About this task -> Set down every record below exactly as it stands, leaving out the pictures.
***** Exercise inputs
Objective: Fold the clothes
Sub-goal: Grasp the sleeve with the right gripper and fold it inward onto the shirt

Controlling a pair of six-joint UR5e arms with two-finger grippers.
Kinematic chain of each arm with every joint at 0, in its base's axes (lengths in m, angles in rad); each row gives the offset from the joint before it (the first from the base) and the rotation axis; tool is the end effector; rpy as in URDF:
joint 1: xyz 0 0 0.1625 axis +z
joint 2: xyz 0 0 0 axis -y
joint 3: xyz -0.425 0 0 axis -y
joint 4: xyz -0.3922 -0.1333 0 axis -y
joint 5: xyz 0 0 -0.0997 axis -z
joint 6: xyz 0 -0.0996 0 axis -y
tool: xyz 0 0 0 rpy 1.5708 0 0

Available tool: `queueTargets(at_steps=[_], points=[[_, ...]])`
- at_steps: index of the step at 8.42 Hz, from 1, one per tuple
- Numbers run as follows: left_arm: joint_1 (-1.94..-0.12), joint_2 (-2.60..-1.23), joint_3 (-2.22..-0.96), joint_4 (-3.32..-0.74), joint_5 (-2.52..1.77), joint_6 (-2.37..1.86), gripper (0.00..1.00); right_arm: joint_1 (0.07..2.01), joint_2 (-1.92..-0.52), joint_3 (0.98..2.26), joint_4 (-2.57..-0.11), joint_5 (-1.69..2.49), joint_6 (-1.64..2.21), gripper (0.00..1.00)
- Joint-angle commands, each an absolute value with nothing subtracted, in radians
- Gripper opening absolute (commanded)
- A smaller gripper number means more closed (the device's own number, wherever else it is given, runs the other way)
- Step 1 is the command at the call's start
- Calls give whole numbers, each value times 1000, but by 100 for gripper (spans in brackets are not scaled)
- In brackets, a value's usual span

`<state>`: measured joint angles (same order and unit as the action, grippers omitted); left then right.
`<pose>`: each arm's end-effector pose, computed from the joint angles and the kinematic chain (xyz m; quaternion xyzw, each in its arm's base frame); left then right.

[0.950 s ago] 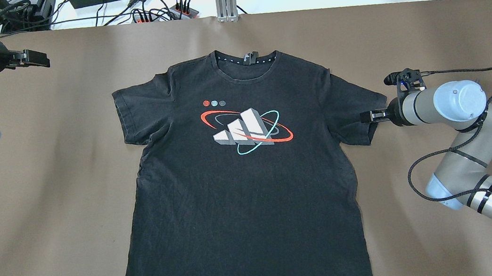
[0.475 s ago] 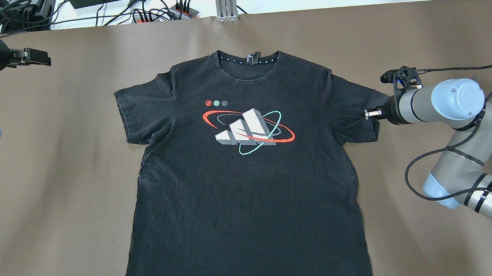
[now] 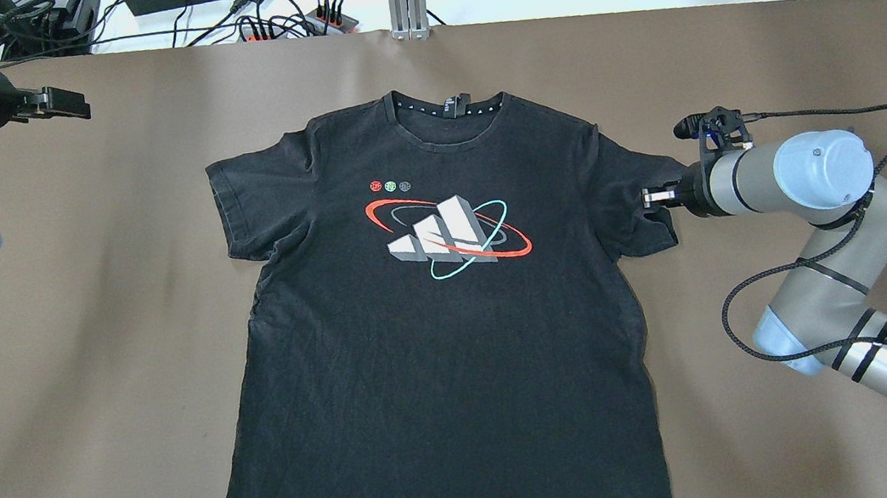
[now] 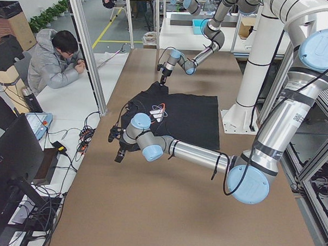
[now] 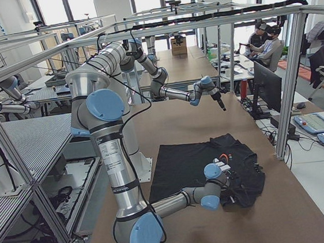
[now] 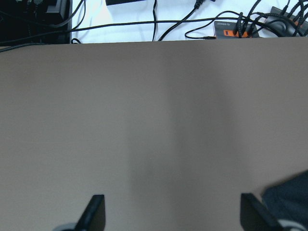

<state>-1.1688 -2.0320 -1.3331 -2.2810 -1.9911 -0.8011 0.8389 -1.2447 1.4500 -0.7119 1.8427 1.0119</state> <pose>0.1902 -0.6841 0.4301 0.2575 0.4027 -0.0811 0.8746 -0.3567 -0.5565 0.4445 0.2340 -0.4600 0.0511 0.8550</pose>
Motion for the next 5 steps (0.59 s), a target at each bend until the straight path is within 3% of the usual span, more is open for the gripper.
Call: queueTargets(at_steps=[1, 5], points=[[-1169, -2029, -1333, -2281, -1991, -799, 100, 838, -1188, 1523, -793, 1842, 1012, 0], [-1169, -2031, -1333, -2283, -1991, -799, 100, 793, -1066, 1494, -885, 1754, 1032, 0]])
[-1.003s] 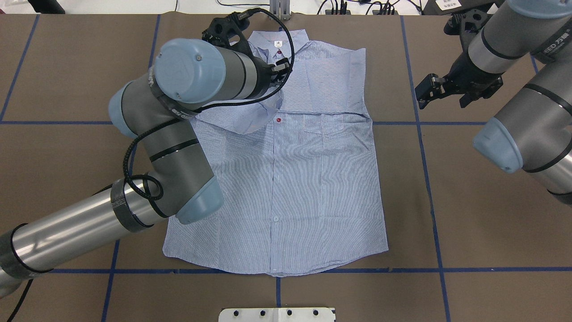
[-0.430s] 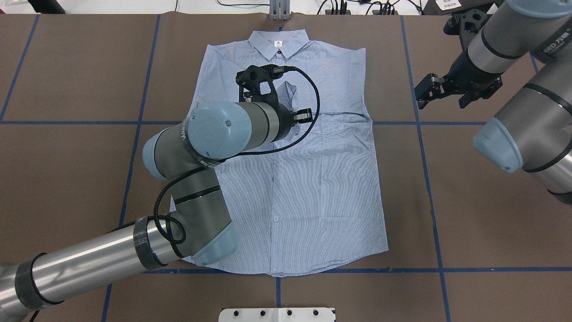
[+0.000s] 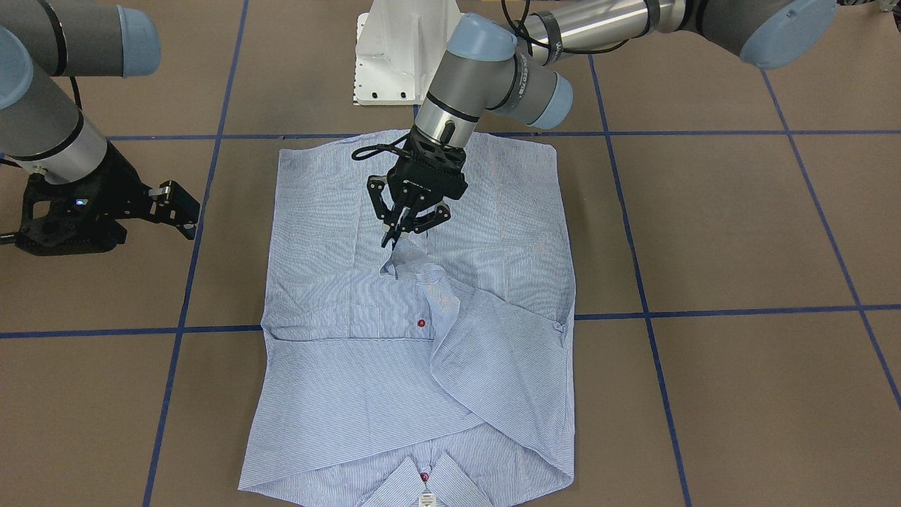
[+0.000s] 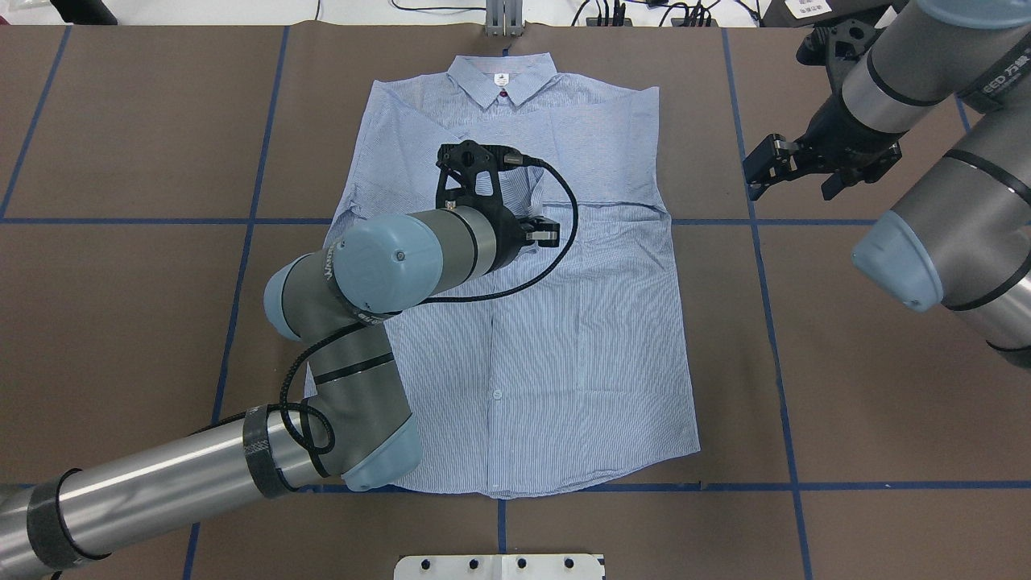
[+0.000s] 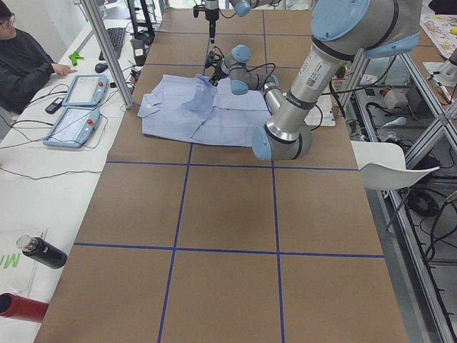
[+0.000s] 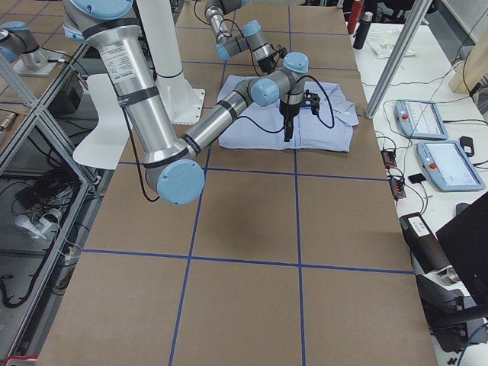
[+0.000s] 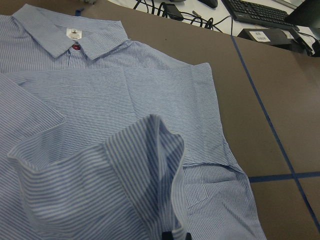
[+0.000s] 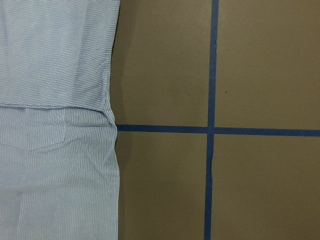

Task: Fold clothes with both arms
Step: 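Lay the sleeve across the shirt front and move the left gripper toward the hem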

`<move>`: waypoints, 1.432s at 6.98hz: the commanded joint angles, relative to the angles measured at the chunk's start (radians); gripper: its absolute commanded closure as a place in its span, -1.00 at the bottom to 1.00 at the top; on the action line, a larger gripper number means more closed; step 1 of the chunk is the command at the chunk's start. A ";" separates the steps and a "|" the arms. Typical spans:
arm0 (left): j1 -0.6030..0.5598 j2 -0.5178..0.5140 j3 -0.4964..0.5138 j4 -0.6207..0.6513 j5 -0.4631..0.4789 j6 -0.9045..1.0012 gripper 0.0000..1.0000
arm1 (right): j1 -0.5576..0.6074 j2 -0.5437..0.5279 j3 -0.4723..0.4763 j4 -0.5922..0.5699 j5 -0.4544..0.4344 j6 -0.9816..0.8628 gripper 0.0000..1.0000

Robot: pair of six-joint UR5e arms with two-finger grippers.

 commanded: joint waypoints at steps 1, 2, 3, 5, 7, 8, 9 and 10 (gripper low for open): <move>0.001 0.003 0.053 -0.131 0.008 0.200 1.00 | 0.001 0.000 0.001 0.000 0.009 0.001 -0.99; 0.003 0.002 0.053 -0.160 0.007 0.261 1.00 | 0.001 0.002 0.001 0.000 0.010 0.003 -0.99; 0.006 -0.004 0.053 -0.177 0.004 0.267 1.00 | 0.001 0.002 0.001 0.000 0.015 0.004 -0.99; 0.049 -0.011 0.058 -0.179 0.010 0.330 1.00 | 0.010 0.000 0.002 0.000 0.027 0.006 -0.99; 0.067 -0.012 0.088 -0.179 0.014 0.347 1.00 | 0.017 0.000 0.003 -0.001 0.032 0.006 -0.99; 0.070 -0.012 0.099 -0.181 0.028 0.347 1.00 | 0.019 0.000 0.003 -0.001 0.033 0.007 -0.99; 0.076 -0.011 0.109 -0.181 0.042 0.347 1.00 | 0.019 0.002 0.004 -0.001 0.033 0.009 -0.99; 0.080 -0.012 0.119 -0.181 0.053 0.344 1.00 | 0.019 0.002 0.004 -0.001 0.035 0.010 -0.99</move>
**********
Completed task ->
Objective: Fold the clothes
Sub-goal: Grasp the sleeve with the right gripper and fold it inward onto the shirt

Controlling a pair of six-joint UR5e arms with two-finger grippers.
Kinematic chain of each arm with every joint at 0, in its base's axes (lengths in m, angles in rad); each row gives the offset from the joint before it (the first from the base) and the rotation axis; tool is the end effector; rpy as in URDF:
joint 1: xyz 0 0 0.1625 axis +z
joint 2: xyz 0 0 0 axis -y
joint 3: xyz -0.425 0 0 axis -y
joint 4: xyz -0.3922 -0.1333 0 axis -y
joint 5: xyz 0 0 -0.0997 axis -z
joint 6: xyz 0 -0.0996 0 axis -y
tool: xyz 0 0 0 rpy 1.5708 0 0

Available tool: `queueTargets(at_steps=[_], points=[[_, ...]])`
- at_steps: index of the step at 8.42 Hz, from 1, one per tuple
- Numbers run as follows: left_arm: joint_1 (-1.94..-0.12), joint_2 (-2.60..-1.23), joint_3 (-2.22..-0.96), joint_4 (-3.32..-0.74), joint_5 (-2.52..1.77), joint_6 (-2.37..1.86), gripper (0.00..1.00); right_arm: joint_1 (0.07..2.01), joint_2 (-1.92..-0.52), joint_3 (0.98..2.26), joint_4 (-2.57..-0.11), joint_5 (-1.69..2.49), joint_6 (-1.64..2.21), gripper (0.00..1.00)
- Joint-angle commands, each an absolute value with nothing subtracted, in radians
- Gripper opening absolute (commanded)
- A smaller gripper number means more closed (the device's own number, wherever else it is given, runs the other way)
- Step 1 is the command at the call's start
- Calls give whole numbers, each value times 1000, but by 100 for gripper (spans in brackets are not scaled)
- In brackets, a value's usual span

`<state>`: measured joint angles (same order and unit as the action, grippers omitted); left then right.
`<pose>`: each arm's end-effector pose, computed from the joint angles and the kinematic chain (xyz m; quaternion xyzw, each in its arm's base frame); left then right.

[0.950 s ago] 
[0.475 s ago] 
[now] 
[now] 
[now] 
[now] 

<state>-1.1688 -2.0320 -1.3331 -2.2810 -1.9911 -0.8011 0.8389 -1.2447 1.4500 -0.7119 1.8427 1.0119</state> <pose>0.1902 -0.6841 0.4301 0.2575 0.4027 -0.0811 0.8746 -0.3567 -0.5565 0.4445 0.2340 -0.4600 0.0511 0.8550</pose>
Motion for the next 5 steps (0.59 s), a target at each bend until the straight path is within 3% of the usual span, more is open for the gripper.
Call: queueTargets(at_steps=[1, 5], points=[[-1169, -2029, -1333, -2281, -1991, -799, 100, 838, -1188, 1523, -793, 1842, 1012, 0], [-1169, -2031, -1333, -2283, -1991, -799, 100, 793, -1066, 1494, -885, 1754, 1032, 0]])
[-1.003s] 
[-0.430s] 
[+0.000s] 
[+0.000s] 
[+0.000s] 
[+0.000s] 
[+0.000s] 
[+0.000s] 

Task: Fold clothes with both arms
Step: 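Lay the sleeve across the shirt front and move the left gripper toward the hem
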
`<move>`: waypoints, 1.432s at 6.98hz: the commanded joint angles, relative to the angles measured at the chunk's start (radians); gripper: its absolute commanded closure as a place in its span, -1.00 at the bottom to 1.00 at the top; on the action line, a larger gripper number means more closed; step 1 of the chunk is the command at the chunk's start. A ";" separates the steps and a "|" the arms. Typical spans:
arm0 (left): j1 -0.6030..0.5598 j2 -0.5178..0.5140 j3 -0.4964..0.5138 j4 -0.6207..0.6513 j5 -0.4631..0.4789 j6 -0.9045..1.0012 gripper 0.0000..1.0000
arm1 (right): j1 -0.5576..0.6074 j2 -0.5437..0.5279 j3 -0.4723..0.4763 j4 -0.5922..0.5699 j5 -0.4544..0.4344 j6 -0.9816..0.8628 gripper 0.0000..1.0000

Robot: pair of six-joint UR5e arms with two-finger grippers.

 commanded: joint waypoints at steps 1, 2, 3, 5, 7, 8, 9 and 10 (gripper low for open): <move>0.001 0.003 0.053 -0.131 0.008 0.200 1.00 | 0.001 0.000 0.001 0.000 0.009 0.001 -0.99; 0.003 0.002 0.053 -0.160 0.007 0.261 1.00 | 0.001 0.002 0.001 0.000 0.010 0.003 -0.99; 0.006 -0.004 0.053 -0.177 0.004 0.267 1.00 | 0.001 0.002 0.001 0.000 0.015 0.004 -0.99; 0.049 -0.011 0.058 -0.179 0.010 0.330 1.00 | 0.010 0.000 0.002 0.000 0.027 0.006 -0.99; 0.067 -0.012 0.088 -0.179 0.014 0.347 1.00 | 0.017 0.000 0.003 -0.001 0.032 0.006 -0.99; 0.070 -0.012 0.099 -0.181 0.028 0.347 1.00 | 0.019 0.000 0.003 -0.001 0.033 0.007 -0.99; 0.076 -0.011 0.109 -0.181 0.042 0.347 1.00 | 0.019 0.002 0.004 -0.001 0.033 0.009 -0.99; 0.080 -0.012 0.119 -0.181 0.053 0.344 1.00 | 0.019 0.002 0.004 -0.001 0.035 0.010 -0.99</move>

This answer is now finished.